On the other hand, he has several hobbies that take him out of the home. One is twice a week. The other is usually twice a week and then every Saturday, and usually every Sunday. He’s gone, out of the home enjoying hobbies with others anywhere from 3-6 days a week, depending on the season. I don’t love it, but also try to be understanding that he has hobbies that don’t interest me. I guess to a certain extent, I feel the same about this. He doesn’t necessarily enjoy vegging on the beach, but I do. If we lived in a state where the beach was within driving distance, I don’t think he’d care if I took off on a Saturday and drove over and hung out by myself.

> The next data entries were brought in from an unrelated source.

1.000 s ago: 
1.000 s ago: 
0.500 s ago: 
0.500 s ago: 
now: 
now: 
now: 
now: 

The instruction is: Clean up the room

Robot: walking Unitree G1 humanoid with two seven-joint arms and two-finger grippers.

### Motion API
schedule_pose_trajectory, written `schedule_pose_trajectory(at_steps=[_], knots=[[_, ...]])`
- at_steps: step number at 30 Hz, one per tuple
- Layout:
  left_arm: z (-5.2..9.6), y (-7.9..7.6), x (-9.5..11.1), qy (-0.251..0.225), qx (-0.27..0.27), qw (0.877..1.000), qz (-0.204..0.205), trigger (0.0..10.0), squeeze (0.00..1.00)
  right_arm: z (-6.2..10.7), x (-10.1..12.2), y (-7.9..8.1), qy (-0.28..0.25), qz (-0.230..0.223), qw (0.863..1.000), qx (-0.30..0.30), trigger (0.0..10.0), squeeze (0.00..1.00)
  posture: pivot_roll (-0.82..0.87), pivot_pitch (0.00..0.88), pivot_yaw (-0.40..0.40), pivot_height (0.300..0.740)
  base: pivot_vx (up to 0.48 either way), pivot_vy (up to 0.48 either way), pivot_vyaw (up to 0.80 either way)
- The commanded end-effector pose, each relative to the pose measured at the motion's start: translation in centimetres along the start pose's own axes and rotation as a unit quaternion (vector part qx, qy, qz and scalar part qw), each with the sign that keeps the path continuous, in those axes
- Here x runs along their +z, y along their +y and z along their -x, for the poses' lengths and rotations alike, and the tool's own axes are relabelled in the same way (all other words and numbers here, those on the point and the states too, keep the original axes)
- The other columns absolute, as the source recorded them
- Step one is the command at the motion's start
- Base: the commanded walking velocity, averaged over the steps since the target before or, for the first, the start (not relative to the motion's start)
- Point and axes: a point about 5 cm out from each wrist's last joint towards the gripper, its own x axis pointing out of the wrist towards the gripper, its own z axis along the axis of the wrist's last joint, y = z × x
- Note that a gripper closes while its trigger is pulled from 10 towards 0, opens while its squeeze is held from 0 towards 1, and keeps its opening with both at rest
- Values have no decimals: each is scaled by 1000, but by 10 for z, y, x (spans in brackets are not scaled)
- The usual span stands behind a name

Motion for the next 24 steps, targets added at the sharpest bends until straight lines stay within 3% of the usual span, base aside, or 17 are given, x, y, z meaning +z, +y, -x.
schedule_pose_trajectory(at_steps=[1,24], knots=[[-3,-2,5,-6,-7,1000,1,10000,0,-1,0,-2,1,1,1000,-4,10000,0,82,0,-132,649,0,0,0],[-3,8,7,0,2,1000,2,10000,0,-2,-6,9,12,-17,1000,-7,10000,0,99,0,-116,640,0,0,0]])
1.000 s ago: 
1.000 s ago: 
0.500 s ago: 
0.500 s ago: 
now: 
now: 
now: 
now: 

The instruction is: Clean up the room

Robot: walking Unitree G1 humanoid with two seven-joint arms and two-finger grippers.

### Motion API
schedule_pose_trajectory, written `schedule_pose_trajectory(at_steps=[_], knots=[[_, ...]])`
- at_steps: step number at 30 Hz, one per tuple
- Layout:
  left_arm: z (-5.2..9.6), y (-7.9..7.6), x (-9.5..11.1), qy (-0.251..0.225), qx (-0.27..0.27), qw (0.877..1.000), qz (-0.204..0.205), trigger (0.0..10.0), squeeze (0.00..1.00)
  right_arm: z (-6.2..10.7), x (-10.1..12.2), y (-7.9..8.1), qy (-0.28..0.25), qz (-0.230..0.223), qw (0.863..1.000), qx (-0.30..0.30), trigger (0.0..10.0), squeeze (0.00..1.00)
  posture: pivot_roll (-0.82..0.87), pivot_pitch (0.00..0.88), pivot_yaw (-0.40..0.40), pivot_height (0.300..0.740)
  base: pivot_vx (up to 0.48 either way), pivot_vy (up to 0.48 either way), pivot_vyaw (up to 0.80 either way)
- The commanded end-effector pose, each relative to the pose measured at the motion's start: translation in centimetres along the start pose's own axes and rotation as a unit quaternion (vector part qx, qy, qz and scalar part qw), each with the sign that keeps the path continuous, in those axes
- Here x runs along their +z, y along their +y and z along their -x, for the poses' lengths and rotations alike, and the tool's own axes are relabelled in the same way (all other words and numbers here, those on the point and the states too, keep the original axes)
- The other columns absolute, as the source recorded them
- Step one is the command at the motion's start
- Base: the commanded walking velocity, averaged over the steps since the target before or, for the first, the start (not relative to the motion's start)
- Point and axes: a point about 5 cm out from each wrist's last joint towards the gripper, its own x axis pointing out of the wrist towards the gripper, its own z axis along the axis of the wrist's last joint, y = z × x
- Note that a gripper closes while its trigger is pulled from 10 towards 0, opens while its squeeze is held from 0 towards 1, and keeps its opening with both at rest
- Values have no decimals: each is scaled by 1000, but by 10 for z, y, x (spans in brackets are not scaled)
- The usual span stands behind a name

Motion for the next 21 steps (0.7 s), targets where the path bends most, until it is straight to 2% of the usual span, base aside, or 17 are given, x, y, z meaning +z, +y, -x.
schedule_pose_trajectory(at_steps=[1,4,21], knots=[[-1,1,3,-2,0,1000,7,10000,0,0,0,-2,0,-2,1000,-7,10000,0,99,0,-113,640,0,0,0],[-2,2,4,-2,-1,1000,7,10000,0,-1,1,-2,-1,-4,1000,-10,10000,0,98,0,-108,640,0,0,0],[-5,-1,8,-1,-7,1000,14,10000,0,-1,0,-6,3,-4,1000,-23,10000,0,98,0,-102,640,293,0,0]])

It’s the flying to another state that adds the wrinkle into it.


But one question – are beaches considered romantic? I’ve never considered a beach romantic. I don’t necessarily think he does either.


----------



## ccpowerslave (Nov 21, 2020)

LosingHim said:


> But one question – are beaches considered romantic? I’ve never considered a beach romantic. I don’t necessarily think he does either.


My wife doesn’t. They can be under the right circumstances ex. not crowded, sunset, fire ring.


----------



## LosingHim (Oct 20, 2015)

ccpowerslave said:


> My wife doesn’t. They can be under the right circumstances ex. not crowded, sunset, fire ring.


 I guess I could see that to an extent. Or maybe if we're talking Hawaii or the carribean.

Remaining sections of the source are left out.